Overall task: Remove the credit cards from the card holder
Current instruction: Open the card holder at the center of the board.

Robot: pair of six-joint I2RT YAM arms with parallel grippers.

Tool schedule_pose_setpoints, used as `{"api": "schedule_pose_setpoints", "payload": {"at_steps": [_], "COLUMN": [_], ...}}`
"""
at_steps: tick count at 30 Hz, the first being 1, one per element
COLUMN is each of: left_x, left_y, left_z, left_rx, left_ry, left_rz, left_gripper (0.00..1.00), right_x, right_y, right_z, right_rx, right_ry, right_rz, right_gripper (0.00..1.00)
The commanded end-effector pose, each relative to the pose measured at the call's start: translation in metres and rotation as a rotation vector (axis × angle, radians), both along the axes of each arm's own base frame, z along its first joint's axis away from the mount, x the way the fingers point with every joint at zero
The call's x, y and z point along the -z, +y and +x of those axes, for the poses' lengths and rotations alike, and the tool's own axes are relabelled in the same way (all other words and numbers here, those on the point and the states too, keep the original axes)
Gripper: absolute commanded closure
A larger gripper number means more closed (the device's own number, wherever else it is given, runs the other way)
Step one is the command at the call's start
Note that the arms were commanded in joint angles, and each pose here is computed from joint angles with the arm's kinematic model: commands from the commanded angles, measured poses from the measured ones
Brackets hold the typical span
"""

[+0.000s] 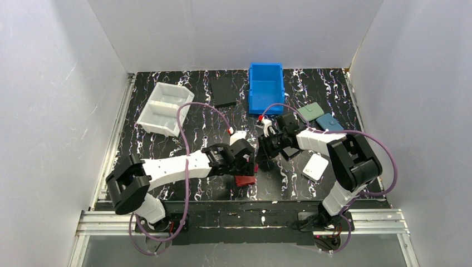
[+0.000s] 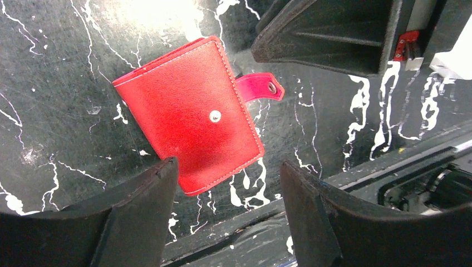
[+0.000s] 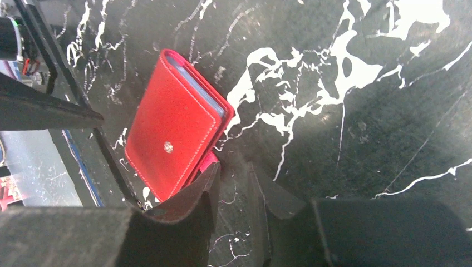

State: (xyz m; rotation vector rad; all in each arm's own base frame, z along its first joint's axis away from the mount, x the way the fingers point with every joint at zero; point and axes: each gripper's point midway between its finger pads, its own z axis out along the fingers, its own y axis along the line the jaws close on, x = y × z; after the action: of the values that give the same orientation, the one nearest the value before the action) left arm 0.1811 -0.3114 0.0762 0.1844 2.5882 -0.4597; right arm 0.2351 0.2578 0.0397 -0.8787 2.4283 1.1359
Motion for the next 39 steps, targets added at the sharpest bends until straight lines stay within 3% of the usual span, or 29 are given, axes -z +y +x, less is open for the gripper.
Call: {"api": "schedule_pose_setpoints", "payload": {"at_steps": [1,10,22,36,38,39], "left_x": [0.008,0.016,0.025,0.039,0.038,0.038], "left_y": [0.017,-0.002,0.007,0.015,0.02,0.023], "left_z": [0.001,0.004,0.003,-0.004,-0.003,-0.003], "left_rx": [-0.048,-0.032,-0.095,-0.117,-0.131,-0.134], "left_ry": [0.023,0.058,0.083,0.113,0.098,0.09], "left_rz": [0.159,0.225,0.5,0.56,0.567,0.568], "left_gripper": [0.34,0.35,0.35,0.4,0.44,0.53], "right_x": [-0.004,-0.003,-0.003,-0.004,-0.005,-0.005], "right_y": [0.002,0.001,0.001,-0.001,-0.001,-0.001], "right_z": [0.008,0.011,0.012,0.013,0.014,0.014], "right_rx": [0.006,0.015,0.016,0.002,0.003,0.004], "right_ry": [0.003,-0.003,0.003,-0.015,-0.014,-0.012], "right_rz": [-0.023,-0.036,-0.042,-0.039,-0.034,-0.033], "right_gripper": [0.67,0.66,0.64,0.63,0.63,0.63]}}
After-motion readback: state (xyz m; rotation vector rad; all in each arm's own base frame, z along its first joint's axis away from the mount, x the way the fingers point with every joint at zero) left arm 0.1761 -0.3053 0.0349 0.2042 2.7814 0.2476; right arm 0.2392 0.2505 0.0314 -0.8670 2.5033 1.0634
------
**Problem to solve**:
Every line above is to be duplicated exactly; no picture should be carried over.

**Finished task**:
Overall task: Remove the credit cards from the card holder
Current instruction: Open the card holder at the center of the board.

Robot: pair of six-joint I2RT YAM arms with parallel grippers.

Tool schedule_pose_setpoints, used as `{"api": "schedule_pose_setpoints", "payload": {"at_steps": [_], "COLUMN": [_], ...}}`
"""
at_steps: tick count at 30 Hz, the first being 1, one per element
COLUMN is each of: left_x, left_y, left_z, left_rx, left_ry, left_rz, left_gripper (0.00..1.00), right_x, right_y, right_z, right_rx, right_ry, right_rz, right_gripper (0.00..1.00)
The commanded end-effector pose, each relative to the pose measured at the call's start: translation in metres and rotation as a rotation vector (axis × angle, radians), both along the axes of each arm's own base frame, z along its first joint's axis away from the mount, x the way the fingers point with every joint at zero
The call's x, y and z point along the -z, +y and +x of those axes, for the poses' lengths and rotations alike, and the tool's own axes are relabelled in the same way (all other words and numbers here, those on the point and the states too, keep the original axes)
Gripper: absolute commanded closure
A larger gripper number means more closed (the device's own number, wherever else it is given, runs the other way)
Step one is the command at the call's start
Note that the arms were commanded in joint angles, and each pose here is computed from joint angles with the arm's kinematic model: commands from the commanded angles, measured poses from the measured ones
Brackets hold the typical span
"""

[+0.000s] 
[+0.000s] 
[+0.000s] 

State: (xyz m; rotation vector rad; all in each arm's own base frame, z along its first joint's axis away from the mount, x the way the fingers point with every joint at zero; point and axes: each gripper's point midway between its finger pads, its own z axis out along the fingers, its own y axis along the line the jaws close on, x = y × z; after the action: of the values that give the same orientation, the one nearest the value before the action) left arm 0.1811 -0.3114 0.0762 0.1844 2.5882 -0.4597; right arm 0.2351 0.2578 0.0397 -0.8787 2.4283 1.1359
Motion for the next 39 steps, targets added at the sharpest bends until straight lines stay within 3% of the usual span, or 29 are given, axes -z +y +x, less is open for the gripper.
Call: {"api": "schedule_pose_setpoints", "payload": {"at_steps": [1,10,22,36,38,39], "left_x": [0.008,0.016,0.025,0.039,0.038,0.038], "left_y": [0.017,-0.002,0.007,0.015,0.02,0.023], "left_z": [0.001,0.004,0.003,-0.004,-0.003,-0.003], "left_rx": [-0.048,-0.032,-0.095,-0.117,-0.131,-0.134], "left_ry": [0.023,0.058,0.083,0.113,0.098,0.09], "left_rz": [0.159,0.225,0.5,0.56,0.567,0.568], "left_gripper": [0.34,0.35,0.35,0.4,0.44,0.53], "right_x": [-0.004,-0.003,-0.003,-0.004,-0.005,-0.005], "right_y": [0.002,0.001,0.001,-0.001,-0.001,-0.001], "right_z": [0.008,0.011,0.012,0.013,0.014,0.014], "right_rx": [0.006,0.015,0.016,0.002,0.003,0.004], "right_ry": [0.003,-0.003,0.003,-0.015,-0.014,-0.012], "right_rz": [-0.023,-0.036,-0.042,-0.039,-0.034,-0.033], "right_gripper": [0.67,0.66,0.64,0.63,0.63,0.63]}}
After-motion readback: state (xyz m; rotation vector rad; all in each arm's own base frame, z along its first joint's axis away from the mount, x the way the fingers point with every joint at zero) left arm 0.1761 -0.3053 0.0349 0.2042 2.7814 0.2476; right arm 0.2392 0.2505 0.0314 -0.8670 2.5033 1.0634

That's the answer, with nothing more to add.